When we read Bible stories about ancient marriages (e.g. Boaz and Ruth, Solomon and the Shulamite woman, Joseph and Mary), we should always challenge our cultural assumptions and not read them as if they were modern love stories.
Unintended Consequences of Our Assumptions
The ancient perspective on marriage had inherent shortcomings. A woman, for instance, had very little say about who she married or whether or not her husband divorced her. There was an assumption (which often did not materialize) that her husband or father would protect her interests.
It’s easy to see some of the shortcomings and inherent problems with ancient assumptions about marriage. But we must open our eyes to the problems we cause with our modern assumptions. Our modern prioritization of personal happiness, radical individualism, and over-sexualization seem to be at the root of things like:
unrealistic expectations about the happiness and fulfillment marriage will provide.

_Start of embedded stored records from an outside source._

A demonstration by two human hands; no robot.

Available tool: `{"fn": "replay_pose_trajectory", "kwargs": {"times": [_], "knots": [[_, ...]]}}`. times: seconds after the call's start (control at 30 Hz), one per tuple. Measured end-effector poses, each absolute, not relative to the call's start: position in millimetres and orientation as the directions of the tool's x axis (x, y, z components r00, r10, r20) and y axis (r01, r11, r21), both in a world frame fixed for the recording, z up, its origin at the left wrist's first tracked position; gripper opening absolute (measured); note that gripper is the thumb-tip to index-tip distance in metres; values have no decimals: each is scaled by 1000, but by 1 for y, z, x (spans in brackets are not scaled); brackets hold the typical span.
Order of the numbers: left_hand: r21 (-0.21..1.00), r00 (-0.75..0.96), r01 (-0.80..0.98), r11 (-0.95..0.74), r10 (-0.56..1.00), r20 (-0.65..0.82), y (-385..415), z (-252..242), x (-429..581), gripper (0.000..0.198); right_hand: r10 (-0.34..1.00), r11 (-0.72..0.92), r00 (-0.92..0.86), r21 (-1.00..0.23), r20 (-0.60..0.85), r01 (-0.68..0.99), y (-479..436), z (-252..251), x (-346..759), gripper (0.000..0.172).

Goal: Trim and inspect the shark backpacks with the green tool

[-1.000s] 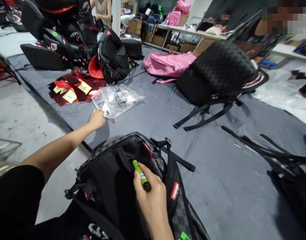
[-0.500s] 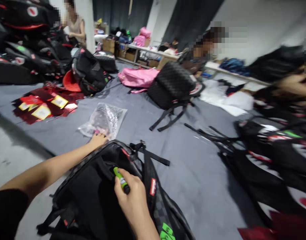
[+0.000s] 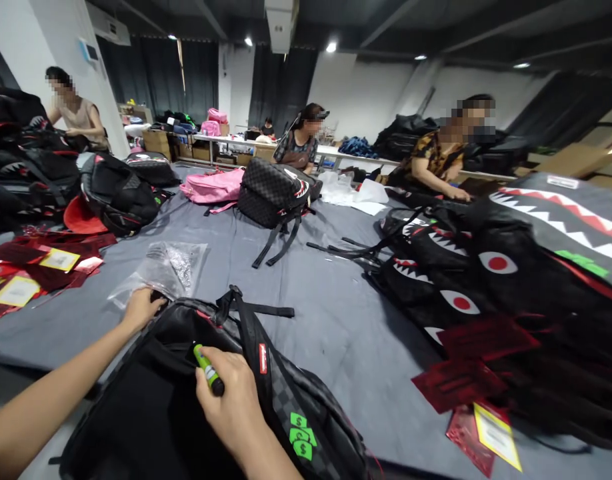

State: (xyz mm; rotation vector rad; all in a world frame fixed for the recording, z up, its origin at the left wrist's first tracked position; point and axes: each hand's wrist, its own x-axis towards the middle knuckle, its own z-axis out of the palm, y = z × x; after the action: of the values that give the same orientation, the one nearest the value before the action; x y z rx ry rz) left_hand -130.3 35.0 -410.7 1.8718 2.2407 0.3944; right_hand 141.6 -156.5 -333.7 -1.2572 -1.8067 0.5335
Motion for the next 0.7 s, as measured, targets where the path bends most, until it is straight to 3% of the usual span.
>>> {"fn": "replay_pose_trajectory", "kwargs": {"times": [0.13,0.27,0.37,0.47,0.53,0.6,0.63,0.7], "knots": [[457,-250,860,226,968,-8,44,-405,-144,26,906,412,-129,-771,403,485,-160,-333,143,31],[600,-246,780,177,969,35,39,-400,-149,25,909,412,-118,-817,400,404,-162,-333,147,30],[661,-249,746,87,956,155,20,-393,-150,19,885,454,-58,-832,461,317,-169,-327,157,25],[661,-281,750,-35,887,367,-12,-377,-149,22,845,498,78,-832,529,245,-179,-317,170,17],[633,-281,763,-129,816,505,-37,-358,-144,26,851,455,196,-871,486,187,-181,-311,174,13],[554,-188,776,-303,727,661,-62,-337,-131,21,915,318,236,-945,328,82,-178,-308,172,17],[463,-79,771,-436,656,751,-75,-326,-122,15,953,225,206,-974,222,13,-175,-307,167,22],[165,230,675,-719,418,879,-98,-307,-101,17,998,44,54,-992,38,-118,-169,-305,155,36]]}}
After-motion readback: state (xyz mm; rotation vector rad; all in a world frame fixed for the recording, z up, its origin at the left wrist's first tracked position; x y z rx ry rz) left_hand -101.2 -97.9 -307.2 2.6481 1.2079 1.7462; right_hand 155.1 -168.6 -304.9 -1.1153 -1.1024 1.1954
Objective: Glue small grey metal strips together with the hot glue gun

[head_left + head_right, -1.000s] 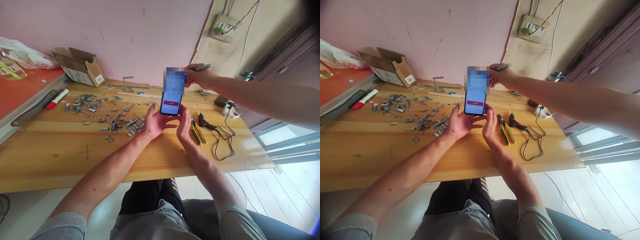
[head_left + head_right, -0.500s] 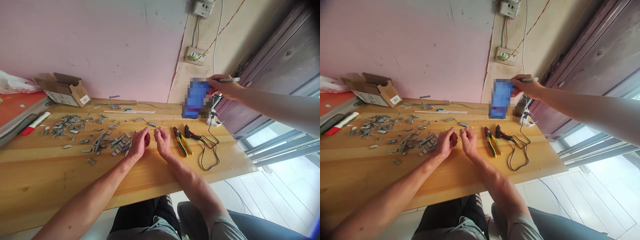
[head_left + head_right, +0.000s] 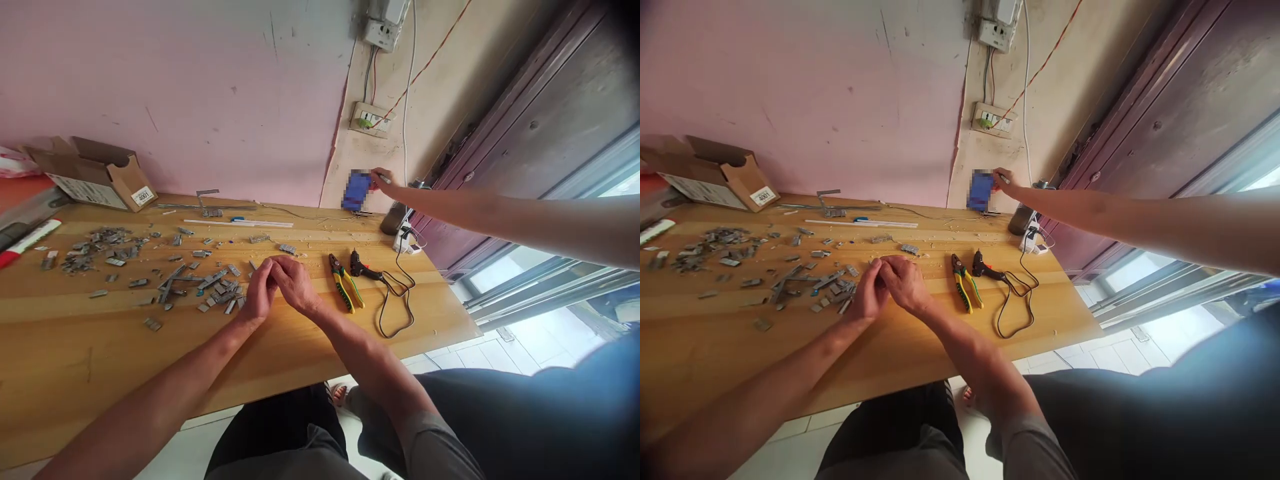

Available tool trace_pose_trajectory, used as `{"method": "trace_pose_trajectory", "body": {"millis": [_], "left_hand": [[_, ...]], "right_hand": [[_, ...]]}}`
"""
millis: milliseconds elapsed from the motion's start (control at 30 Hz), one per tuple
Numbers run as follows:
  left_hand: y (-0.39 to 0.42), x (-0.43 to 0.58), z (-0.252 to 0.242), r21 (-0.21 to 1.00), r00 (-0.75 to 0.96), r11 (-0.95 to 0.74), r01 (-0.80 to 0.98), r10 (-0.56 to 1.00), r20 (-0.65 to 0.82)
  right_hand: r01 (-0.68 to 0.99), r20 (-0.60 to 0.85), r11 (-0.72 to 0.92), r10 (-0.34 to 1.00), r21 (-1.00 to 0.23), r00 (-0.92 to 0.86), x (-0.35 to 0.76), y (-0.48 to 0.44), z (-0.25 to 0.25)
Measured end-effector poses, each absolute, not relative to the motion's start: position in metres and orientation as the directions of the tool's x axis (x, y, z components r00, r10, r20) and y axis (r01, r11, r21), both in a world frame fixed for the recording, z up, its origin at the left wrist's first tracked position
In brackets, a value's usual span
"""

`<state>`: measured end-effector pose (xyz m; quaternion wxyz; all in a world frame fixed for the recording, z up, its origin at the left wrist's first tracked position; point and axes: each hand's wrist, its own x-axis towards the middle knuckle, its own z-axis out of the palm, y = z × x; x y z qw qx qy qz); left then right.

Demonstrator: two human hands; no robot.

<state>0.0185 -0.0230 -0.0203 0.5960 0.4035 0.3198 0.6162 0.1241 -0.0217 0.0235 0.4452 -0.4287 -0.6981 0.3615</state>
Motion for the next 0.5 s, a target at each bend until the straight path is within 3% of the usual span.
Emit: {"method": "trace_pose_trajectory", "body": {"millis": [233,367,500], "left_hand": [[-0.04,0.024,-0.017,0.901,0.037,-0.24,-0.361,0.962,0.271],[-0.039,0.02,0.023,0.892,-0.008,-0.337,-0.303,0.936,0.351],[-0.023,-0.02,0.072,0.872,0.017,-0.482,-0.088,0.874,0.486]], "right_hand": [[0.332,0.294,0.361,0.927,-0.872,-0.234,0.139,-0.031,0.014],[0.336,0.282,0.338,0.937,-0.879,-0.204,0.162,-0.044,0.018],[0.346,0.279,0.317,0.948,-0.883,-0.156,0.189,-0.055,0.022]]}}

justification of divorce when marriage “isn’t making us happy” anymore.
cohabitating outside of marriage, because the same happiness seems achievable without a covenant.
affirmation of same-sex marriage as a means of experiencing personal happiness.
The solution is not simply to remind people about the Bible’s rules concerning marriage. We must also recognize how our modern priorities and assumptions have consequences.
How Christians Should Think About Marriage
I don’t believe the answer is to trade “love marriages” for arranged marriages. We would simply be trading one set of problems for another. The answer is to seek first the kingdom of God and his righteousness (Matthew 6:33).
The Good News of Jesus Christ, rather than fairy tales about marrying to live “happily ever after,” should shape our thinking. We need to recognize that the primary purpose of Christian marriage is for a man and woman to embody the love, care, selflessness, respect, and submission of Christ and the church (Ephesians 5:22-33). It would also help if we realized marriage has collective, not just personal, implications. My marriage does not just belong to me and my wife, but to God, our families, and the church (1 Corinthians 3:16; 6:13-14; 12:27; Ephesians 4:25).
In very practical terms, I would suggest we strive to…
embrace a more Christ-centered (less self-centered) view of marriage.
shift our emphasis from “marrying the person you love” to “loving the person you marry.”
develop more realistic expectations about marriage.
If we marry, we should marry for the sake of God’s kingdom. If we remain single, we should remain single for the sake of God’s kingdom (Matthew 19:12; 1 Corinthians 7:32-35). As followers of Jesus, we must learn to anchor our hope and joy in the promise of God’s reign. If we anchor them in anything else, we set ourselves up for disappointment and even sin.